Respondent Kenneth C. Johnson, the personal representative of the estate and one of the decedent's heirs-at-law, moves to strike statements in appellants' brief as not part of the record. These statements, which suggest that the decedent "enjoyed a close relationship" with appellants and their mother, Bernice Mesick, were not presented to the district court by affidavit or otherwise considered by the court in reaching its decision. We therefore grant respondent's motion to strike. See Krueger v. Washington Federal Sav. Bank , 406 N.W.2d 543, 545 (Minn.App. 1987) (appellate court will not consider factual allegations in brief not presented to trial court by affidavit or verified pleading).
II.
The issue of whether language in a will is ambiguous is one of law that this court reviews de novo. In re Estate of Zagar , 491 N.W.2d 915, 916 (Minn.App. 1992). A will is ambiguous if, on its face, it suggests more than one interpretation. In re Estate of Arend , 373 N.W.2d 338, 342 (Minn.App. 1985). "If there is no ambiguity or equivocation when the will is read as a whole, * * * extrinsic evidence is not admissible." In re Hartman's Trust , 347 N.W.2d 480, 483 (Minn. 1984); see also In re Campbell's Trusts , 258 N.W.2d 856, 864 (Minn. 1977).
When interpreting a will, a court must attempt to ascertain the actual intent of the testator as it appears from a full and complete consideration of the entire will. Zagar , 491 N.W.2d at 916. The plain language of a will cannot be ignored to prevent an undesirable result. In re Cosgrave's Will , 225 Minn. 443, 449, 31 N.W.2d 20, 25 (1948).
The decedent executed his will in November 1993. Under article three, the decedent gave the residue of his estate as follows:
3.1 To BERNICE MESICK, if she survives me, per stirpes; or
3.2 If any interest is not effectively disposed of by the preceding provisions of this article, then to my heirs-at-law.

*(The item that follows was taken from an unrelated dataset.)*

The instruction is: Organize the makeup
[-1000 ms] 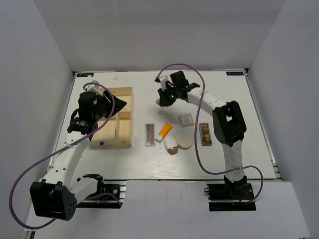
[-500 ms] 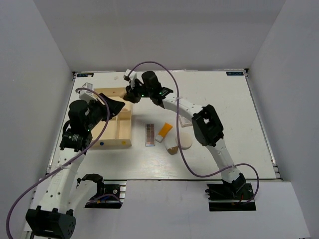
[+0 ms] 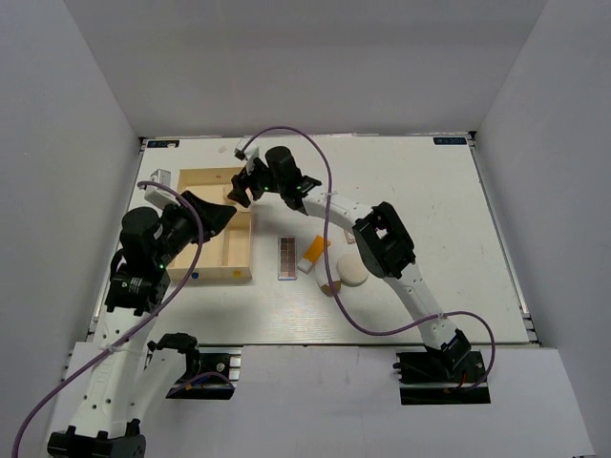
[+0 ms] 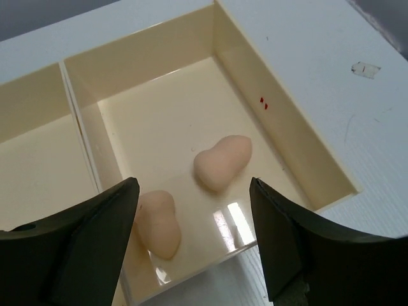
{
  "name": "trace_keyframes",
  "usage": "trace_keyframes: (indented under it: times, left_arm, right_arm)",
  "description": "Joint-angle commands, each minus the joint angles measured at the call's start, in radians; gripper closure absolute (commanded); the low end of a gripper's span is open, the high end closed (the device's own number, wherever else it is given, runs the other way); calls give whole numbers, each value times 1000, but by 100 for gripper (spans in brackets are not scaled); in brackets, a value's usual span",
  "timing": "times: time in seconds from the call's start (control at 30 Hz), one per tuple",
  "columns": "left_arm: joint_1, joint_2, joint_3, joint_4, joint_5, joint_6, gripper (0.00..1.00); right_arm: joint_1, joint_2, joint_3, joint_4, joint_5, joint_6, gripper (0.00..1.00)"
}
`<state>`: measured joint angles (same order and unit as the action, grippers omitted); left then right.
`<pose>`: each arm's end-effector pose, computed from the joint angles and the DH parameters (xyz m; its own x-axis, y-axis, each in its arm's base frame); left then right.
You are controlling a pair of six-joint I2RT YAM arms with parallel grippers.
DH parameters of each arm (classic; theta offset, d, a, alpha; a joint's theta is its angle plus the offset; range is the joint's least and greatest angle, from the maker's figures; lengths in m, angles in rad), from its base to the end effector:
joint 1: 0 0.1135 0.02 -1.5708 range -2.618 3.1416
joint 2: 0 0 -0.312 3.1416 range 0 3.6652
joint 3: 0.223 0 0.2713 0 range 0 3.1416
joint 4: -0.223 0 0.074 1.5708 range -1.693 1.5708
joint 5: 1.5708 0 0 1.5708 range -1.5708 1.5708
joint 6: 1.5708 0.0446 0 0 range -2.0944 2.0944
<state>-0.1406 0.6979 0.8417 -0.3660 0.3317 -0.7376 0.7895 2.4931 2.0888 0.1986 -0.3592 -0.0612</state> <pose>0.1440 -0.0351 0.3857 -0.4621 -0.5768 -0.6736 0.1841 0.6807 -0.7091 0.4458 0.4717 0.2294 -0.0881 -0.1701 -0.9815 -0.9141 0.4053 0.0118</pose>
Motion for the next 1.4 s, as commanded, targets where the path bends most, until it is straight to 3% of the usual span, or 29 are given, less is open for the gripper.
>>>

Bernice Mesick died in May 1997, and the decedent died four months later in September 1997. Appellants argue that section 3.1 of the will is ambiguous because it could mean either (1) "To Bernice Mesick, but only if she survives me," or (2) "To Bernice Mesick, and if she does not survive me, to her descendants." Respondent counters that although he requested that the district court construe the will and that he initially referred to section 3.1 as ambiguous, his position has always been that the decedent intended Bernice Mesick to take under the will only if she survived him and that because Bernice Mesick did not survive the decedent, section 3.2 should control to dispose of the decedent's estate.

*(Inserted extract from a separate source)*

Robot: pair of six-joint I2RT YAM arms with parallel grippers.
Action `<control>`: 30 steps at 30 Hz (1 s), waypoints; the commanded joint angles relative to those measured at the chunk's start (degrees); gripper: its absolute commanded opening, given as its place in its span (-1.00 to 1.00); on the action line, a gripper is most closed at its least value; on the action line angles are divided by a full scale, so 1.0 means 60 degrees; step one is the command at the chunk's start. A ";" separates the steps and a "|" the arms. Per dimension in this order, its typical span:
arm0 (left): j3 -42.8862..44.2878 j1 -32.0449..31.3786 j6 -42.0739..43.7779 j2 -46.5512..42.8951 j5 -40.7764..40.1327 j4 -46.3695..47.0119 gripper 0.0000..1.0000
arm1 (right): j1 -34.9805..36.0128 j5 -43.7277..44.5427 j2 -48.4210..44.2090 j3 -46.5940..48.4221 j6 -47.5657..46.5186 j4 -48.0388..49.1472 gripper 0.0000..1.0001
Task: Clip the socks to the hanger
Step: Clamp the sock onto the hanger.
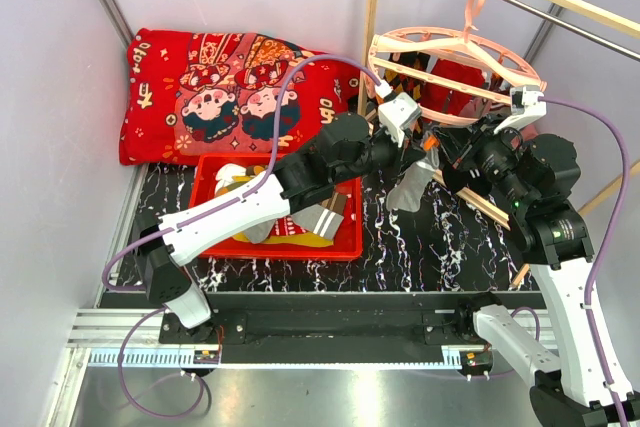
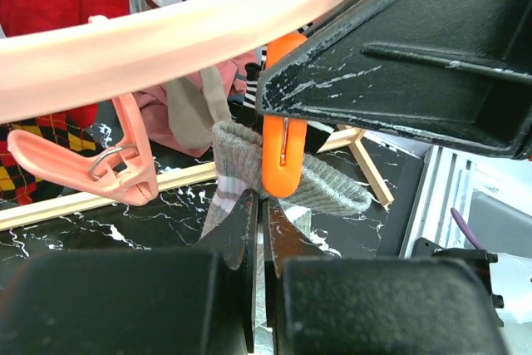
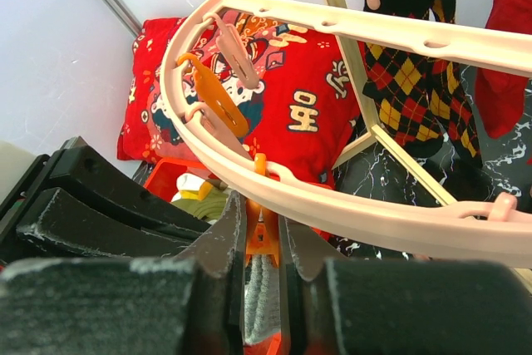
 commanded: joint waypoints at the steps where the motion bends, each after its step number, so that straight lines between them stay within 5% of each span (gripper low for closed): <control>1: 0.0531 -0.0044 0.0111 -0.0029 -0.0210 0.0373 -1.00 | 0.0006 -0.0193 -0.0001 0.0202 -0.0072 0.0355 -0.85; 6: 0.0546 -0.0044 0.0097 -0.0102 -0.0210 0.0461 -1.00 | 0.0020 -0.0193 -0.0016 0.0173 -0.0086 0.0340 -0.72; 10: 0.0531 -0.0044 0.0067 -0.0131 -0.0181 0.0491 -1.00 | 0.0020 -0.0120 -0.0030 0.0143 -0.0057 0.0340 -0.19; 14: 0.0546 -0.0044 0.0067 -0.0132 -0.0137 0.0520 -1.00 | 0.0020 -0.0120 -0.0030 0.0143 -0.0042 0.0355 0.06; 19: 0.0327 -0.0030 0.0067 -0.0190 -0.0064 0.0593 -1.00 | 0.0020 0.0070 -0.0103 0.0114 -0.0043 0.0340 0.16; 26: -0.0697 0.0146 -0.0020 -0.0673 0.0287 0.1470 -0.21 | 0.0020 0.0612 -0.0206 -0.0003 -0.0072 0.0340 0.19; 30: -0.1489 0.0512 -0.0429 -0.1141 0.0653 0.2159 0.00 | 0.0020 0.0891 -0.0235 -0.0047 -0.0101 0.0355 0.22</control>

The district court ruled that the will was not ambiguous, that the gift to Bernice Mesick under section 3.1 "fails because Bernice Mesick predeceased" the decedent, and that under section 3.2 the estate must be distributed to the decedent's heirs-at-law. The will defines "per stirpes" as meaning
in equal shares among living children of the person whose descendants are referred to and the descendants, taken collectively, of each deceased child of such person, with such deceased child's descendants taking by right of representation the share of such deceased child.

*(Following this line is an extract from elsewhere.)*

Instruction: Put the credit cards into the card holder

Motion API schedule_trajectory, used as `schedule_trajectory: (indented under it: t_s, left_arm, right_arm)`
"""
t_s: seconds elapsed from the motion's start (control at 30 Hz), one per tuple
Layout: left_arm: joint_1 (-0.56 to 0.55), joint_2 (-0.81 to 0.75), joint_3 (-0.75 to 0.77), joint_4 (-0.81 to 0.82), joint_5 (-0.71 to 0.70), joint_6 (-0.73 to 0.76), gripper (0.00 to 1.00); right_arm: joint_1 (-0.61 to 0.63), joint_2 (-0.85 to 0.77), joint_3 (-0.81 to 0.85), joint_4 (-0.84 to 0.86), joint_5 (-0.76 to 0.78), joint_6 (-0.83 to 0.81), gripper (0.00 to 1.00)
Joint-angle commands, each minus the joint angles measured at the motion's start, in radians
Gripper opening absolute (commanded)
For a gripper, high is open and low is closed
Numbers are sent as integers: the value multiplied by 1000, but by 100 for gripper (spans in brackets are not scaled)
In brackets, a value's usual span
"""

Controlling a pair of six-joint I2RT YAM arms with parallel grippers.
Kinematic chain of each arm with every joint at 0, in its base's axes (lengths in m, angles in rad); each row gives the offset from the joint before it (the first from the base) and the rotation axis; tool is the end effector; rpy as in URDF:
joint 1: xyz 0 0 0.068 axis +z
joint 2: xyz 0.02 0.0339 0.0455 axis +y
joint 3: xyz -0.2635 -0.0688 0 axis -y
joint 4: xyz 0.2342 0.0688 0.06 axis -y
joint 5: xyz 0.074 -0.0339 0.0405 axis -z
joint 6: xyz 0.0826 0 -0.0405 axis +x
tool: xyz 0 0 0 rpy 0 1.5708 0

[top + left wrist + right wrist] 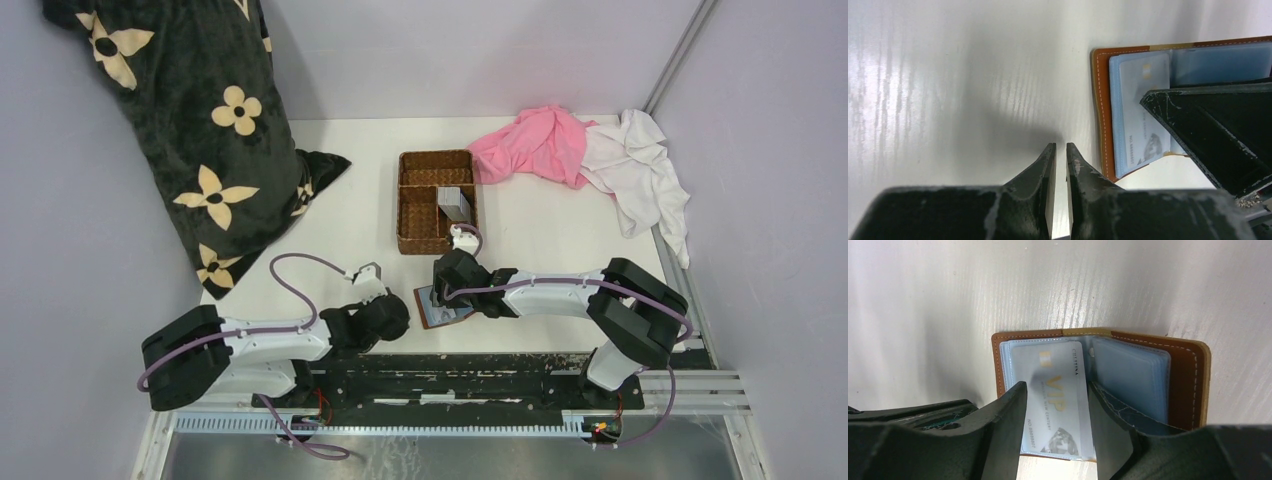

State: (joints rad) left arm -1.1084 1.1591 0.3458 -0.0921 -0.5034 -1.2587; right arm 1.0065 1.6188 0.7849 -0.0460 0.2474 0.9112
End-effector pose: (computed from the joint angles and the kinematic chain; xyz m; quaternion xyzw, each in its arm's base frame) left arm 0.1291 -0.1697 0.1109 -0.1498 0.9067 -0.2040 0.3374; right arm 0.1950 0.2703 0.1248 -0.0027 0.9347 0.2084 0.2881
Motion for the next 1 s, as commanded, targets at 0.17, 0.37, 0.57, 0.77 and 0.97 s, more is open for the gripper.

With no direct reference to descendents of Bernice Mesick, the language "per stirpes" here is meaningless.
Although this reading of the will renders the "per stirpes" language superfluous, it is discarded only because no meaning can be given it. See In re Comstock's Will , 219 Minn. 325, 333, 17 N.W.2d 656, 661 (1945). We therefore conclude that the district court's interpretation of the will was correct based on its plain language. Cf. Hartman's Estate , 347 N.W.2d at 484-85 (language "another child, or children, of my said daughter" not ambiguous when plain or usual meaning does not include "grandchildren" and when neither provisions of will as whole nor surrounding circumstances warrant contrary conclusion).